Часто запирался Максим у себя в келье, вынимал бумаги, внимательно перечитывал — не сказал ли он чего не следовало, не допустил ли ошибки и не склонил ли к ошибке других. Перечитывал он и послание к епископу Акакию по случаю пожара, когда сгорел соборный храм и город Тверь. То самое послание, которое, точно зажженный факел, вытащил тогда из мешка Феодосий — тут, у монастырской стены, на солнцепеке. «Какое исповедание надлежало бы епископу Тверскому принести создателю после того, как сгорел соборный храм и весь двор его со всем имуществом, также самый город Тверь, где сгорело множество иных храмов, обывательских домов и людей, казнимых гневом божьим, и какой боголепный ответ последовал бы ему от господа», — было написано в заглавии. Теперь, перечитывая послание, монах находил, что не сказал ничего сверх надобного — одну лишь горькую правду. Что и толковать, сурово обратился он к Акакию, второй пожар разжег этим своим посланием, что правда — то правда, но на сей раз огонь был целительным. Таким, какой разводят, чтоб остановить встречное пламя, преградить дорогу беде…

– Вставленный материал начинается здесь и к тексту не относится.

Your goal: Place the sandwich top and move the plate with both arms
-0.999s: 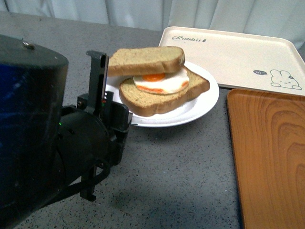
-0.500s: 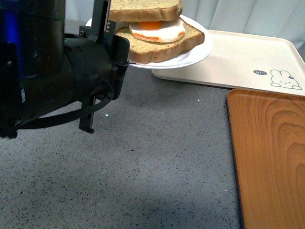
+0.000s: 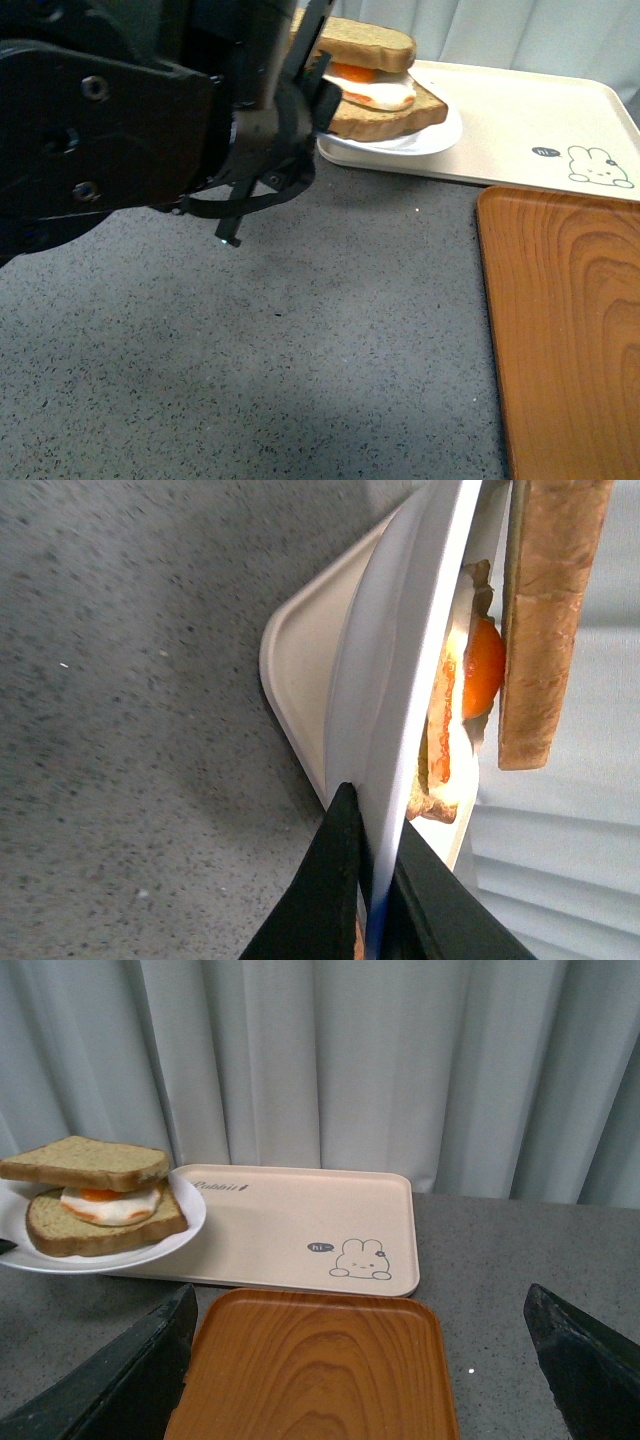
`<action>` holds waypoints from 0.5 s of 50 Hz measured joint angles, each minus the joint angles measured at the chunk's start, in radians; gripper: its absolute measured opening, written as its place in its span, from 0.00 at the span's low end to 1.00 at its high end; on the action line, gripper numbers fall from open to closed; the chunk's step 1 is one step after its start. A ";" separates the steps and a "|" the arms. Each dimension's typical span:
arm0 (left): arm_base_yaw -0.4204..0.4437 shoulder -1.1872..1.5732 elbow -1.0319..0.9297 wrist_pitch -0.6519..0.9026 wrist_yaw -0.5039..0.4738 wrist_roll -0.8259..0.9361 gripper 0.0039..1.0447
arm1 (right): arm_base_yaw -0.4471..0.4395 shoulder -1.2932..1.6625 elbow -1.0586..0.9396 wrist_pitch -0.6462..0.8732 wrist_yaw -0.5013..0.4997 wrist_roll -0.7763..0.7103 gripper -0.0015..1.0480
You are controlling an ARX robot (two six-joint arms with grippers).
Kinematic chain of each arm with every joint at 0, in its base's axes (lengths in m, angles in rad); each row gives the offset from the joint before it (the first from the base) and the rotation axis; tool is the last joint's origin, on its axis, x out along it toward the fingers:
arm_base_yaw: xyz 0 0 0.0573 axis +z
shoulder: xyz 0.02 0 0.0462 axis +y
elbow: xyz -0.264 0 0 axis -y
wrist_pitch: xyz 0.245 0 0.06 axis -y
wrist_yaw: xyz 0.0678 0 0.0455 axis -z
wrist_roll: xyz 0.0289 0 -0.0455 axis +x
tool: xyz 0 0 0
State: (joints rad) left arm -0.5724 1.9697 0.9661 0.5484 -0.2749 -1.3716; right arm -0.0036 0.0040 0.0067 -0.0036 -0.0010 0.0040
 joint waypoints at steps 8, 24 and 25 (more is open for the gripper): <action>-0.035 0.033 0.075 -0.037 -0.011 0.009 0.04 | 0.000 0.000 0.000 0.000 0.000 0.000 0.91; -0.090 0.106 0.180 -0.078 -0.021 0.006 0.04 | 0.000 0.000 0.000 0.000 0.000 0.000 0.91; -0.092 0.116 0.190 -0.078 -0.022 0.004 0.04 | 0.000 0.000 0.000 0.000 0.000 0.000 0.91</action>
State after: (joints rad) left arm -0.6647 2.0853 1.1557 0.4706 -0.2966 -1.3678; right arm -0.0036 0.0040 0.0063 -0.0036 -0.0010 0.0040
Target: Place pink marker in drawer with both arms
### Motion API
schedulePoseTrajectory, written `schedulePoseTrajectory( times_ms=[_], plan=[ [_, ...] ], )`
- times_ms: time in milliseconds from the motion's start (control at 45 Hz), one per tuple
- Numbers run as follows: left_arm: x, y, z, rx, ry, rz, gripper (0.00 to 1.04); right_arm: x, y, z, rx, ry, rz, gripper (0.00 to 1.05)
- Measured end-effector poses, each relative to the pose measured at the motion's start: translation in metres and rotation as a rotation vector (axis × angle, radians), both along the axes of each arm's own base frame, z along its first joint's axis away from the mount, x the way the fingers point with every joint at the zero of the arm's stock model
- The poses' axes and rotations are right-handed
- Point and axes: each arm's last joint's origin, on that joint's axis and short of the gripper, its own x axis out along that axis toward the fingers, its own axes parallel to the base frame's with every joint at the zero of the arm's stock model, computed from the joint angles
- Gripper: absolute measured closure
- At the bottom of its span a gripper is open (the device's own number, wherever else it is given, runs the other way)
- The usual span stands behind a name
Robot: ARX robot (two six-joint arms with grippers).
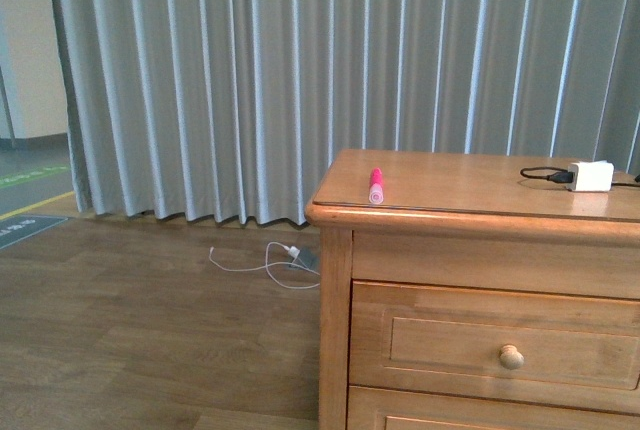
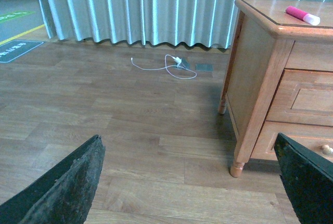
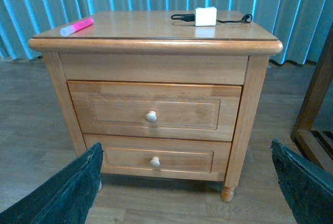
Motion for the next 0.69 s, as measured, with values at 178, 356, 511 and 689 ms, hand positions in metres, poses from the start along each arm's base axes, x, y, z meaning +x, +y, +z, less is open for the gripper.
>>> schedulePoseTrajectory(
  times_ms=[178,356,511,689],
  plan=[
    [0.0,0.0,0.0,0.0,0.0,0.0,0.06,0.002,0.002,-0.002,0.056,0.265,-0.051,0.09],
    [0.0,0.0,0.0,0.0,0.0,0.0,0.06,0.039,0.023,0.022,0.103,0.292,0.036,0.09],
    [0.0,0.0,0.0,0.0,0.0,0.0,0.06,0.087,0.039,0.022,0.09,0.331,0.066,0.09],
    [0.0,0.0,0.0,0.0,0.0,0.0,0.06,0.156,0.055,0.004,0.074,0.416,0.06,0.09]
  ],
)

Акакий воспылал страшным гневом. Максиму не сказал ничего, но столько месяцев прошло с той поры, а он будто и не знает, жив старец или умер. Совсем позабыл его. Ни разу не позвал к своей трапезе, как некогда; отказал во всяком довольствии. В последнее время все меньше стали давать Максиму бумаги, того и гляди лишат вовсе. Письма и подарки, что присылали ему из Москвы и других монастырей, до него не доходили. А главное — ни слова о возвращении на Святую Гору, о чем писали царю православные патриархи и афонские игумены. Ничего не говорили Максиму и о переезде в Троицкий монастырь, куда звал его Артемий. С того дня, как написал он послание Акакию, все нити были обрезаны. Гнев епископа снова простирал вокруг Максима враждебное молчание, нынешние дни напоминали ему те последние в Москве, когда уже собирались черные тучи перед яростной грозой великого князя Василия.
Забившись в свою келью, читал и перечитывал монах послание к Акакию. Наконец взял перо и киноварью, чтоб выделить эту запись, снизу добавил:
«И прислушайтесь к словам царя и пророка: не отнимай от уст моих слова истины, и буду хранить закон твой всегда, вовеки и веки; буду говорить об откровениях твоих пред царями и не постыжусь; буду утешаться заповедями твоими, кои возлюбил».
И перестал думать о Феодосии и Акакии.
Пока однажды в келью его не вошел протосинкелл епископа[192] Пахомий.
Много лет не видел его Максим и забыл о нем. Тогда, когда держали старца в глубокой яме и разжигали перед ней солому и помет, однажды со свечой в руке спустился к нему Пахомий. Хотел он дознаться, где берет осужденный бумагу и чернила, кто приходит за его посланиями, кто разносит их по городам и монастырям… С тех пор Максиму не доводилось ни видеть его, ни слышать о нем.